Menuju konten utama

Kasus Pelanggaran HAM di Aceh Tidak Kelar dengan Tanda Tangan

KKR Aceh butuh dasar hukum yang kuat untuk mengoptimalkan penyelesaian kasus HAM masa lalu.

Kasus Pelanggaran HAM di Aceh Tidak Kelar dengan Tanda Tangan
Perwakilan pemerintah, Komisi Kebenaran dan Rekonsiliasi, serta akademisi berdialog ihwal merumuskan kebijakan negara dalam rangka menindaklanjuti rekomendasi KKR Aceh, di kawasan Cikini, Jakarta Pusat, Kamis (23/1/2020). tirto.id/Adi Briantika

tirto.id - Ketua Komisi Kebenaran dan Rekonsiliasi (KKR) Aceh Afridal Darmi berpendapat perkara dugaan pelanggaran HAM dalam konflik Aceh tidak rampung begitu saja dengan menandatangani nota kesepahaman.

Dalam hal ini, pemerintah Indonesia dan Gerakan Aceh Merdeka (GAM) menandatangani Memorandum of Understanding (MoU) Helsinki guna pembentukan KKR Aceh.

"Seakan-akan ketika penandatanganan MoU itu dilakukan, masalah masa lalu semua tuntas. Padahal itu adalah utang, perjanjian harus dipenuhi," ucap Afridal di kawasan Cikini, Jakarta Pusat, Kamis (23/1/2020).

Ditambah sejak Komisioner KKR Aceh dilantik oleh Gubernur Aceh Zaini Abdullah, melalui Paripurna Khusus DPR Aceh pada Oktober 2016, belum dapat menjalankan kewenangan secara optimal karena minim dukungan pemerintah.

Dalam utang terdapat batas waktu, selama 15 tahun terakhir kedua pihak punya waktu untuk melunasi utang. Rekomendasi pemulihan hak korban dan perubahan kebijakan mesti dilakukan, bukan diabaikan. "Pengabaian membuka peluang untuk pihak lain berkata 'saya akan tinggalkan perjanjian'," sambung Afridal.

Secara hipotesis, lanjut dia, jika GAM mundur dari perundingan damai karena batas kesabaran, maka akan menimbulkan konflik baru di Aceh. Ia mencontohkan, mudah pemerintah memusnahkan GAM dalam 1x24 jam karena mereka telah menyerahkan senjata dan hidup berbaur menjadi masyarakat biasa.
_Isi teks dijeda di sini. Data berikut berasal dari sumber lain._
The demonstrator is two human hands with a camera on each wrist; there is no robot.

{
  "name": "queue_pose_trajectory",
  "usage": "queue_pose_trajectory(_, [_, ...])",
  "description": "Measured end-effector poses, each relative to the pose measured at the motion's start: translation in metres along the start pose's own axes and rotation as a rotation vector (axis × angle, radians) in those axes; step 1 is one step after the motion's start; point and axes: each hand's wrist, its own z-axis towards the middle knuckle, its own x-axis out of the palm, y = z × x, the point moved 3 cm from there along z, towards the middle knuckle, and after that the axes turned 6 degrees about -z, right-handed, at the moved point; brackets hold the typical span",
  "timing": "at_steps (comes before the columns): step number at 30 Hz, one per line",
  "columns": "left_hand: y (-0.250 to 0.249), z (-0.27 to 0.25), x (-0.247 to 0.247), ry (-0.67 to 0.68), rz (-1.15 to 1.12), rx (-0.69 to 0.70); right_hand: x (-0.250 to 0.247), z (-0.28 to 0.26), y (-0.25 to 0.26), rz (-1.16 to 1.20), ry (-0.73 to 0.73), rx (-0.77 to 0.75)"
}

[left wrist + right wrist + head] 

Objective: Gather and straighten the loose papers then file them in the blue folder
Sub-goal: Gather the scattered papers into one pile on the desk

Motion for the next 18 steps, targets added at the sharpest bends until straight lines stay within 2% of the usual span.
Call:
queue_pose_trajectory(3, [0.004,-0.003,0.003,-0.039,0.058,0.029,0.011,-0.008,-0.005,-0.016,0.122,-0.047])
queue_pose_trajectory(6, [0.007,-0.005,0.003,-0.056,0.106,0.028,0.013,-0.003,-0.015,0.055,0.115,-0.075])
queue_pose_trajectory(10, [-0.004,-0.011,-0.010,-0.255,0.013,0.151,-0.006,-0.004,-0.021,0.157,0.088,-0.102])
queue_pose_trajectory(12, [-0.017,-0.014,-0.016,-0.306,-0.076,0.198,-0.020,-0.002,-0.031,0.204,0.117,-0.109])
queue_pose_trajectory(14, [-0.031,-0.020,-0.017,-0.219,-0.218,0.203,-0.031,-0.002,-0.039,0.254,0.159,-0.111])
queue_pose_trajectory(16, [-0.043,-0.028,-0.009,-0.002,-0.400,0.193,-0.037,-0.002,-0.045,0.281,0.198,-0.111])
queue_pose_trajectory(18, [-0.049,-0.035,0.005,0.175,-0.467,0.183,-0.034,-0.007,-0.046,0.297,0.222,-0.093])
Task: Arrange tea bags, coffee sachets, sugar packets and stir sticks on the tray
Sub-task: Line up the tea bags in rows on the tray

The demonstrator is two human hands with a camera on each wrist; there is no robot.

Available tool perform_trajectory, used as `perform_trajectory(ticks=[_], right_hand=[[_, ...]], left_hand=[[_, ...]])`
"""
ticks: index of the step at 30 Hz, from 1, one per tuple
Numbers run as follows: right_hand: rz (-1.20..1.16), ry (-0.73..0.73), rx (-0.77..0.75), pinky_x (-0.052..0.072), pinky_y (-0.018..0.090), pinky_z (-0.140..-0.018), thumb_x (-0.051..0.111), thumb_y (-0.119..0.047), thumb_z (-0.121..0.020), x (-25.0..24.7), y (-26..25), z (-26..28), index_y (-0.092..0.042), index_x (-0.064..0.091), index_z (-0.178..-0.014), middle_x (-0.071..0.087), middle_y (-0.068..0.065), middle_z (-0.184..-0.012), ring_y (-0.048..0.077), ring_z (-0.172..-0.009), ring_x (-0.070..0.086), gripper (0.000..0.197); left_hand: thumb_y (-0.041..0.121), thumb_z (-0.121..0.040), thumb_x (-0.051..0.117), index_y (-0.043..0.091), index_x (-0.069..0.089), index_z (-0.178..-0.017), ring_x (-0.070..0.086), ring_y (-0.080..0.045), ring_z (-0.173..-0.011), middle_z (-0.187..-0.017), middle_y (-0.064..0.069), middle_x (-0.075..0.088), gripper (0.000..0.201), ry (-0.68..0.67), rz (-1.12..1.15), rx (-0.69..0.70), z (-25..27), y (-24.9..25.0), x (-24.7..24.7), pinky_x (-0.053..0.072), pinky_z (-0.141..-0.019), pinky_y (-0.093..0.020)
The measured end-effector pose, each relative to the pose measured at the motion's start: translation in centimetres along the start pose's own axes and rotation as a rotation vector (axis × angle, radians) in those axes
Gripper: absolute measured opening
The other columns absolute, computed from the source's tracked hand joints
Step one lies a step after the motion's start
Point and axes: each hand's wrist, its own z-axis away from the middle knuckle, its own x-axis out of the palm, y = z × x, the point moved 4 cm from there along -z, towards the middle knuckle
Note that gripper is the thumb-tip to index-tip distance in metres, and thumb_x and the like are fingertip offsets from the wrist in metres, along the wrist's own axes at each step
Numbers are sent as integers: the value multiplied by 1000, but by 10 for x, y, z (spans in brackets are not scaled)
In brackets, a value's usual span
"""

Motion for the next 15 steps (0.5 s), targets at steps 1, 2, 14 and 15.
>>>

Bila pemusnahan itu dilakukan, maka akan timbul konflik baru. "Kita akan berhadapan dengan babak baru, yaitu kekerasan dan pelanggaran HAM di Aceh. Bayangkan, bisakah Anda hidup damai jika itu terjadi?" kata Afridal.

Tanggung jawab moral dari perjanjian ini adalah agar perdamaian berkelanjutan, tidak berhenti setelah 15 tahun. Kondisinya saat ini, Afridal berujar, seolah terjadi pembiaran dari pemerintah pusat terhadap orang Aceh.

Ia melanjutkan, saat KKR Aceh menjalani tiga program (pengungkapan kebenaran, reparasi dan rekonsiliasi), mereka tidak bisa optimal lantaran tidak ada kebijakan yang melindungi dari pemerintah pusat. "Ketika kami ingin minta pernyataan korban, ada kemungkinan korban dikriminalisasi. Kami butuh perlindungan hukum," kata Afridal.

Sementara itu, anggota Komisi III DPR Taufik Basari menyatakan penyelesaian pelanggaran HAM masa lalu adalah bagian negara hukum. Maka kewajiban negara untuk merampungkan pelanggaran tersebut.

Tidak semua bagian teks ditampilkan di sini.